Foreman, whose wife earlier implored his corner to call it quits, surrendered the World Boxing Association super welterweight title.
“Everybody who said Miguel Cotto is finished . . . everybody failed,’’ said the new champ, who had been pummeled in two of his three previous bouts at lighter weight classes.
Had Foreman’s knee not buckled, he still would have lost, provided Cotto kept scoring at the pace he demonstrated through the first six-plus rounds. He clearly had control, despite the taller, springier Foreman constantly dancing around the ring and dodging his sharp thrusts and parries. It was one of those sidesteps, in the opening minute of the seventh round, that initially brought Foreman to the floor. One second he was floating like a butterfly, the next slamming to the ground like a piano hurled off the roof of a Bronx apartment building.
“Old injury, since I was a kid,’’ recalled Foreman, who wore a black brace on his knee. “I fell on my bike when I was 15 years old. I’m always wearing a knee brace to prevent it. It happened a long time ago.’’
Though the ending was anticlimactic, if not somewhat hollow, the show was a success. The last open-air fight in the Bronx (at least as a promoted pay event), was staged at Yankee Stadium in 1976, when Muhammad Ali won a unanimous decision over Ken Norton. Three-plus decades later, inside the shiny $1.5 billion new home of the Pinstripers, the eight-fight card went off without a hitch — other than Foreman’s fight-finishing limp.

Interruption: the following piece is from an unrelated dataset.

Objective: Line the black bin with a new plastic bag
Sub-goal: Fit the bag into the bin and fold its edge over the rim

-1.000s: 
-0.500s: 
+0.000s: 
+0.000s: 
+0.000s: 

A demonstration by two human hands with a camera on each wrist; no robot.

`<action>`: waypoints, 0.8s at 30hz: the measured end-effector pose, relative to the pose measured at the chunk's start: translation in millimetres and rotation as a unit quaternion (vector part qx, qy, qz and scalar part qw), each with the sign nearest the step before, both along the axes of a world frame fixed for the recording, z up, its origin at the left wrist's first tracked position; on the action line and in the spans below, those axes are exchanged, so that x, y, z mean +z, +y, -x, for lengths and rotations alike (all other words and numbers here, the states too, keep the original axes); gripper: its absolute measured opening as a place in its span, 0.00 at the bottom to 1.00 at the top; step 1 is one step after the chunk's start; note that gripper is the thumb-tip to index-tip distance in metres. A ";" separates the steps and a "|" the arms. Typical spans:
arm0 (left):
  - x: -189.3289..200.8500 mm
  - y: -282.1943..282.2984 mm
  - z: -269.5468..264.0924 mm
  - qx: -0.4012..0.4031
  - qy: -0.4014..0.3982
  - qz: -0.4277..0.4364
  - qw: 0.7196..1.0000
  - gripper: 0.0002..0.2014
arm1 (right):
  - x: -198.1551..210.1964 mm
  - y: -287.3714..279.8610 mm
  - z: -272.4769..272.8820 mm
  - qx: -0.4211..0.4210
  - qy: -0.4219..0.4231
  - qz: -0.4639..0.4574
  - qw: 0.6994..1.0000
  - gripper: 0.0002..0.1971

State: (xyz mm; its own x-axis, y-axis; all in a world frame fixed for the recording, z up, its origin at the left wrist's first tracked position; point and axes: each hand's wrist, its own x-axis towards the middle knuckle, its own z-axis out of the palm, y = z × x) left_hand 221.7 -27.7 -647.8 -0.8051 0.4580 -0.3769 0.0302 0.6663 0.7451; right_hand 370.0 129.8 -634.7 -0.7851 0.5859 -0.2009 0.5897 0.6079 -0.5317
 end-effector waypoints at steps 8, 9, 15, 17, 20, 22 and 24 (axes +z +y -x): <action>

A persistent strong breeze turned a hot, muggy night pleasant, helping to rekindle memories of some of the great Bronx bouts through the decades. A massive canopy, hoisted some three-plus stories over the ring, was illuminated in ever-changing colors, adding a pleasing bow over the fights. The crowd, sparse when the first bout went off at 6:45 p.m., built steadily throughout the eve. The park was configured to hold only 27,000 maximum, and ultimately it filled to about 75 percent capacity.
“A great, great night,’’ said a sullen Foreman. “I was very proud to be in the arena.’’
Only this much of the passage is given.